_Required work_:
Leave the pictures out and restate every line below exactly.

_Source data_:

----------------------------------------

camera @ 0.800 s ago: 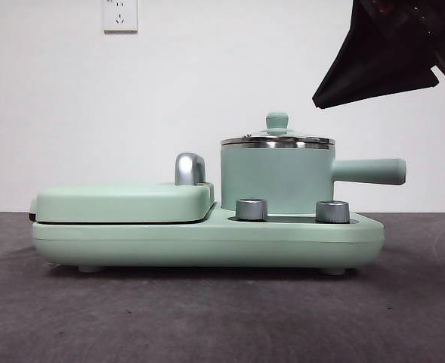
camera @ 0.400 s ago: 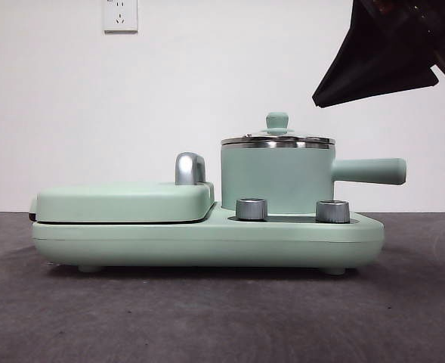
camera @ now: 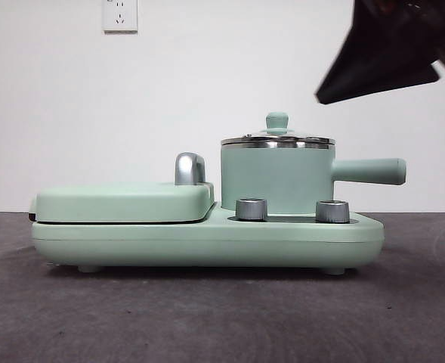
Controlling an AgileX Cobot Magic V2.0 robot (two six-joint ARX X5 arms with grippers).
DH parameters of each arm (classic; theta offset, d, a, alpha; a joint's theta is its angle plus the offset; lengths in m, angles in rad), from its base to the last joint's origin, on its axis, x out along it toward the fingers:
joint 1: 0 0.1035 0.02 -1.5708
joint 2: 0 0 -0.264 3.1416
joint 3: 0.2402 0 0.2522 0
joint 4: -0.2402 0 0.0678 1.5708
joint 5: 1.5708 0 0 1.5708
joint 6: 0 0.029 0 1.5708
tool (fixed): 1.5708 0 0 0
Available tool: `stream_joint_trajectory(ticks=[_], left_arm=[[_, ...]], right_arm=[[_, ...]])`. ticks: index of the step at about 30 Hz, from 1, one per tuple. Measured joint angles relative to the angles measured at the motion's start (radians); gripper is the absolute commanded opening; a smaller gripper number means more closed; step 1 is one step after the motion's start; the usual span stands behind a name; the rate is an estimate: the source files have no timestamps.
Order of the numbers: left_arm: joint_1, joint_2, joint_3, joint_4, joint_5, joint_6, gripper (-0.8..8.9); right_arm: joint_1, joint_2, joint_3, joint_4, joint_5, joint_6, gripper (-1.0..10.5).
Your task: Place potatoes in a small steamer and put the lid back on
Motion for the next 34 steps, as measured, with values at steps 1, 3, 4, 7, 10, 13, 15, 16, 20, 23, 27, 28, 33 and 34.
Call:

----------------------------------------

_Answer space_:
camera @ 0.800 s ago: 
camera @ 0.400 s ago: 
camera @ now: 
Controlling an AgileX Cobot Magic V2.0 robot (two six-joint ARX X5 arms with grippers).
DH parameters of each arm (classic; theta offset, d, a, alpha; a joint's theta is its angle plus the offset; lengths in m, angles in rad), from its base to the last joint's origin, on its axis, x out along it toward the fingers:
joint 1: 0 0.1035 0.02 -1.5708
joint 2: 0 0 -0.264 3.1416
joint 3: 0.2402 0 0.2522 0
joint 4: -0.2402 0 0.0678 1.5708
joint 5: 1.5708 0 0 1.5708
joint 6: 0 0.029 0 1.5708
tool (fixed): 1.5708 0 0 0
Available tool: `stream_joint_trajectory(ticks=[_], left_arm=[[_, ...]], right_arm=[[_, ...]])`. ticks: index of the step at about 30 Hz, from 1, one per tuple. Measured joint angles relative to the angles measured at the motion's start (radians); gripper is the absolute commanded opening; a smaller gripper number means more closed; step 1 is one step after the motion's start; the usual span stands behind a name; the rate is an estimate: the source files have no timestamps.
Order of the numbers: left_arm: joint_1, joint_2, joint_3, joint_4, joint_5, joint_6, gripper (-0.8..8.9); right_arm: joint_1, joint_2, joint_3, joint_4, joint_5, joint_6, gripper (-1.0..10.5).
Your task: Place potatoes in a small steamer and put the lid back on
Motion for the next 34 steps, as measured, with values at steps 1, 3, 4, 7, 10, 13, 15, 16, 20, 23, 27, 28, 33 and 34.
Call:

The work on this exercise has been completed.